Every day at The Overhead Wire we sort through over 1,500 news items about cities and share the best ones with our email list. Each week, we take some of the most popular stories and share them with Urban Milwaukee readers. They are national (or international) links, sometimes entertaining and sometimes absurd, but hopefully useful.
Care infrastructure: In Flint Michigan in order to avoid the impacts of poverty on unborn children, a program called RX Kids gives expecting mothers $1,500 during pregnancy and $500 per month for a year after birth. Researchers found the program helps avoid stress and saved millions of dollars in Neonatal Intensive Care Unit (NICU) costs in addition to other health benefits for mother and child. (Cecilia Nowell | The Guardian)
Desire paths: A desire path is a term used to describe the dirt walking paths worn into grass or landscaping. The paths are created when people choose to step off a designated route such as a sidewalk or paved walkway. Taylor Slavens believes these paths show human adaptability and that while planners can choose walkways, people have preferences and habits that exist outside of formality, sometimes damaging ecosystems. (Taylor Slavens | Arrow)

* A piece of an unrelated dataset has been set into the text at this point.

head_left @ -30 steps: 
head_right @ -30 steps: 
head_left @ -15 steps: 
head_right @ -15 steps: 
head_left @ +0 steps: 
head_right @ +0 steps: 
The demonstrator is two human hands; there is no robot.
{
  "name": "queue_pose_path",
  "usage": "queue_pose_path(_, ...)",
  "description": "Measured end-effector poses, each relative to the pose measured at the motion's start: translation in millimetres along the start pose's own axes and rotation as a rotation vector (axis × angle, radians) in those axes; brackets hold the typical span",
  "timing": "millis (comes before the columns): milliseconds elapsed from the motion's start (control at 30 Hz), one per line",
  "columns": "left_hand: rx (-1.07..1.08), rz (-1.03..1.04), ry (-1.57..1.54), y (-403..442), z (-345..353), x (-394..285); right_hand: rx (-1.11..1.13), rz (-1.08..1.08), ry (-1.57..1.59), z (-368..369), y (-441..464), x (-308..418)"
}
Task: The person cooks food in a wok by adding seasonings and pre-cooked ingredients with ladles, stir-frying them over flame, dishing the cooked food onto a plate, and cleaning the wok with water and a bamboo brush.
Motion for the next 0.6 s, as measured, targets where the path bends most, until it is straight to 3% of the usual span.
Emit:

Blue/Green traffic lights: Despite a treaty signed by 35 countries in 1968 to require traffic control devices to use red for stop and green for go, Japan has blue-ish go lights. The reason being the traditional Japanese language had one word for red and green and instead of confuse the language, Japanese officials installed “blue-green-ish” lights. (Shane Schmid | Jalopnik)
Reduced fare usage: A new report from the Regional Plan Association in New York takes a look at 35 transit programs with free or reduced fares for residents. But what they found was that many of the programs were not well utilized by eligible participants. They suggest some possible solutions including better outreach, increasing eligibility, and promoting automatic enrollment. (Dan Zukowski | Smart Cities Dive)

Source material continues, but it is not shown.